Sri Lanka on Tuesday raised the petrol price by 24.3% to Rs 420 (90.50 Indian rupees) a litre from Rs 338 (72.83 Indian rupees). The cost of diesel also went up by 38.4% from Rs 289 (62.27 Indian rupees) to Rs 400 (86.19 Indian rupees) per litre.
With this revision, fuel prices hit an all-time high as the island nation battles its most devastating economic crisis since independence in 1948.
To minimise the use of fuel, citizens have been encouraged to work from home, saidKanchana Wijesekera, minister of power and energy. “Public sector workforce will be called to work on the direction of the head of the institute from today [Tuesday],” he said.
The development came after Sri Lanka defaulted on its debts for the first time in its history due to the economic meltdown. An inflation rate spiralling towards 40% along with shortages of medicines, milk powder, cooking gas, kerosene and other essential items have sparked nationwide protests.

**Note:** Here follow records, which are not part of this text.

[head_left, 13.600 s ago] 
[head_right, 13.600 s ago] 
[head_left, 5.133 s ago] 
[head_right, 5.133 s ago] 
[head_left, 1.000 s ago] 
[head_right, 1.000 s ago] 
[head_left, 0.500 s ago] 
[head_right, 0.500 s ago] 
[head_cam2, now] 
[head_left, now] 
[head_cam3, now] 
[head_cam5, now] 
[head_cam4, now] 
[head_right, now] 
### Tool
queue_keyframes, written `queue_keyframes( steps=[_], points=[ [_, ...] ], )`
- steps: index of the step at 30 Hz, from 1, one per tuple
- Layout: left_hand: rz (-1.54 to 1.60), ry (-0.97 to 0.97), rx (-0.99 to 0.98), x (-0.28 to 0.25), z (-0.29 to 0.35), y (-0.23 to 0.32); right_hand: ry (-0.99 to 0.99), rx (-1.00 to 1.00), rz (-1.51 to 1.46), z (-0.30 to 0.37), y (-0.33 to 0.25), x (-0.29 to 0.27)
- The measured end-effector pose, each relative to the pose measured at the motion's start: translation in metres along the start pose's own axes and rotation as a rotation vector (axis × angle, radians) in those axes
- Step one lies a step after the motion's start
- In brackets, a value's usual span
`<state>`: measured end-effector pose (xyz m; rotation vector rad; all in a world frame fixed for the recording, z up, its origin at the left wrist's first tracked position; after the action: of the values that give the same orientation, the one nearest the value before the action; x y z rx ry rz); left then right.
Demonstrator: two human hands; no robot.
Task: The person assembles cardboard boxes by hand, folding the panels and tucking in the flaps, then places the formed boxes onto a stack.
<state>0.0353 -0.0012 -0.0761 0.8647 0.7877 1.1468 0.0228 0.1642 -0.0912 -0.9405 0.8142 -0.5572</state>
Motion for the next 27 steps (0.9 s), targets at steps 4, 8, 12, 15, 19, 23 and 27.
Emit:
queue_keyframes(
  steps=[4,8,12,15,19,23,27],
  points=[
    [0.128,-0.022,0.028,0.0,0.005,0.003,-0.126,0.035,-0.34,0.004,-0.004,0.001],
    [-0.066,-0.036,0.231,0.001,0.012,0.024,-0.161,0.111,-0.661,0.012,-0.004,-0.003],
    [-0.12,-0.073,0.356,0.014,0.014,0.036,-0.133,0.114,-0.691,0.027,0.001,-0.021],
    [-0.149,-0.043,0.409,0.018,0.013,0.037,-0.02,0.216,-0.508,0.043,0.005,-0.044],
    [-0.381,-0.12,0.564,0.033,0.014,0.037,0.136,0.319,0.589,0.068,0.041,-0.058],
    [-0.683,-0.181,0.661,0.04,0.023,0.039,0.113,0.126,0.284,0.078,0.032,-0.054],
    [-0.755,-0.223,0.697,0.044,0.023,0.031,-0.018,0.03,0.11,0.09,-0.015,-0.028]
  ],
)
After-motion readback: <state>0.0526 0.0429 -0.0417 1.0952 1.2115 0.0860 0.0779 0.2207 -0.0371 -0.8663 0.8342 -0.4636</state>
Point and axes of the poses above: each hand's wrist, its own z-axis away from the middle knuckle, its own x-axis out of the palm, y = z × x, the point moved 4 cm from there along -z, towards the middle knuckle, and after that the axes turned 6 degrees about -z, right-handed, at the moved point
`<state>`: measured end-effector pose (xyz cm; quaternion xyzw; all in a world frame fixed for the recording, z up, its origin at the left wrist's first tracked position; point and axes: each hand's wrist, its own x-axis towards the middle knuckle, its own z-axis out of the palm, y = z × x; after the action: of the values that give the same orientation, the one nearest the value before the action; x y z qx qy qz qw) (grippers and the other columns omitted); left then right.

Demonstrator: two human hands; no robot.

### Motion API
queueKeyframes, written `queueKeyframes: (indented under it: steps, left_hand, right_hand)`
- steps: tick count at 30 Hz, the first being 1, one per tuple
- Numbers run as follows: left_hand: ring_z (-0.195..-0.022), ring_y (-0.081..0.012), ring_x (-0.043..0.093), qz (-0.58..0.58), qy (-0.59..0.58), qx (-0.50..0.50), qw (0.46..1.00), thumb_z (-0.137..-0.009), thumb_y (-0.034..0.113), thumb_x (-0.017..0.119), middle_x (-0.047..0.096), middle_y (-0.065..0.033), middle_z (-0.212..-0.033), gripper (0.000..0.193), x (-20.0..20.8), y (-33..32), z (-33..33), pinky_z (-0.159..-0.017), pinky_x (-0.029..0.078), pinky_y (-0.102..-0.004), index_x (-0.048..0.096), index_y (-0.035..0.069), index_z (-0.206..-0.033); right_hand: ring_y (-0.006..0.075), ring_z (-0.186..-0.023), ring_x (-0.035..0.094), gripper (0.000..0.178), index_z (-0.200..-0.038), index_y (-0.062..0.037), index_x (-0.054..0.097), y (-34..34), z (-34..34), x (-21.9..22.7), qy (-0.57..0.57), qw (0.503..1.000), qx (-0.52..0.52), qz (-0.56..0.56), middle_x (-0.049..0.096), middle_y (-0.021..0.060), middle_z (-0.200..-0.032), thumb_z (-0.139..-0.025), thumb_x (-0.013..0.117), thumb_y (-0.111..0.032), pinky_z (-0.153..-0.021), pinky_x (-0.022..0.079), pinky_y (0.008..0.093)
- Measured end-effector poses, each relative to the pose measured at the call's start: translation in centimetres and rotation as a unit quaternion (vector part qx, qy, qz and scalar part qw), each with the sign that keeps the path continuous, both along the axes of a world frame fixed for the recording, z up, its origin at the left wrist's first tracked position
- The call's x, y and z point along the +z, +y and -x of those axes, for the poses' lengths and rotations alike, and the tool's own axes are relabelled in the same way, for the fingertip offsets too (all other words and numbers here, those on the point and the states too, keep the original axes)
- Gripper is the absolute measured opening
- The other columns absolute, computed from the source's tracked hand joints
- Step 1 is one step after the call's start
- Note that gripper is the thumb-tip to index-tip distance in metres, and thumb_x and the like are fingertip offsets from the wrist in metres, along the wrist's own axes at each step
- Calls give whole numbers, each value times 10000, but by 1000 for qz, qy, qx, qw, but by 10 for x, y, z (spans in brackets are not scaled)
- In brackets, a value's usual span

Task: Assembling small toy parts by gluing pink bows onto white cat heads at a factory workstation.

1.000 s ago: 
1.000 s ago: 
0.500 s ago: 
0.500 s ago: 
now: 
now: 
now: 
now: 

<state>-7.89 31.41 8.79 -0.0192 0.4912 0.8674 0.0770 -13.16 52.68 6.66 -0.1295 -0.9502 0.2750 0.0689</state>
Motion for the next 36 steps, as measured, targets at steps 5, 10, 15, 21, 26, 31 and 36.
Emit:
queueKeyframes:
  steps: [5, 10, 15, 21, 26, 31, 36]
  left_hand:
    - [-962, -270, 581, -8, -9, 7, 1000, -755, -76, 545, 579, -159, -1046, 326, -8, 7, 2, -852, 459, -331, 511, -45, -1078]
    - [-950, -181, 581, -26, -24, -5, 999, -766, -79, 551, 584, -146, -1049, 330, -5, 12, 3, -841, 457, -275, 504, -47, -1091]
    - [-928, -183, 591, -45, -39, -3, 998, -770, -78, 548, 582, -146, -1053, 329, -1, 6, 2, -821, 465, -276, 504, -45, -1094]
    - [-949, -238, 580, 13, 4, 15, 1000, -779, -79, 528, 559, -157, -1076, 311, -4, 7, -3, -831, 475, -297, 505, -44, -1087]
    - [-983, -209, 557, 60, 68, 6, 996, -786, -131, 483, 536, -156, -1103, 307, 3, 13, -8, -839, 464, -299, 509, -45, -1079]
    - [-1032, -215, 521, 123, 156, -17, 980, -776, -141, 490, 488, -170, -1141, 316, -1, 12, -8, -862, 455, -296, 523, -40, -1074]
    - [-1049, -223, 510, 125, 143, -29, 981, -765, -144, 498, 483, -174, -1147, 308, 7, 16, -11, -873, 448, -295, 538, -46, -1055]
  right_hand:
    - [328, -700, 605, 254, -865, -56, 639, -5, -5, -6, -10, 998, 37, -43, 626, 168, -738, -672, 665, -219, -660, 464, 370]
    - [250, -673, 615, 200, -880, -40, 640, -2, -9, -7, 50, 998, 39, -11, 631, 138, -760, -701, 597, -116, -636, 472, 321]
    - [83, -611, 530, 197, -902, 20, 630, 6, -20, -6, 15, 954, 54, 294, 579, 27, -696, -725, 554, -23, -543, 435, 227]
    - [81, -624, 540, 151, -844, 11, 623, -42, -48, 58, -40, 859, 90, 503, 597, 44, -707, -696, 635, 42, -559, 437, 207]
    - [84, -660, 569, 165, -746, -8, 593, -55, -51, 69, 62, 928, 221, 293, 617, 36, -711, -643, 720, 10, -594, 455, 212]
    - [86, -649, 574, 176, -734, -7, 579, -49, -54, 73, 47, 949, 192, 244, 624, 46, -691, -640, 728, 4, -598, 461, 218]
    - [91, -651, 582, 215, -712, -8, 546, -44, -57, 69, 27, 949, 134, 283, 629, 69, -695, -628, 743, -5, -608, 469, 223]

On May 16, Prime Minister Ranil Wickremesinghe had warned that the country had run out of petrol and said that the residents could face more hardships in the coming months. He had also warned that residents could suffer power outages for as long as 15 hours a day.
Lanka Indian Oil Corporation, the Sri Lankan subsidiary of India’s government-owned oil explorer and producer, on Monday raised the retail prices of fuel, PTI reported.
Ever since Sri Lanka has been hit with the economic crisis, it has depended on India for fuel, medicine and food items. India has already extended over $3 billion to the cash-strapped country through currency swaps, credit lines for essentials and loan deferments.
Last week, Wickremesinghe had said that Sri Lanka needed $75 million (581 crore Indian rupees) in foreign exchange to pay for essential imports.
The economic crisis forced Mahinda Rajapaksa to quit as the prime minister on May 9. President Gotabaya Rajapaksa appointed Wickremesinghe as the prime minister on May 12 after a week of violent clashes between government supporters and protestors killed nine persons.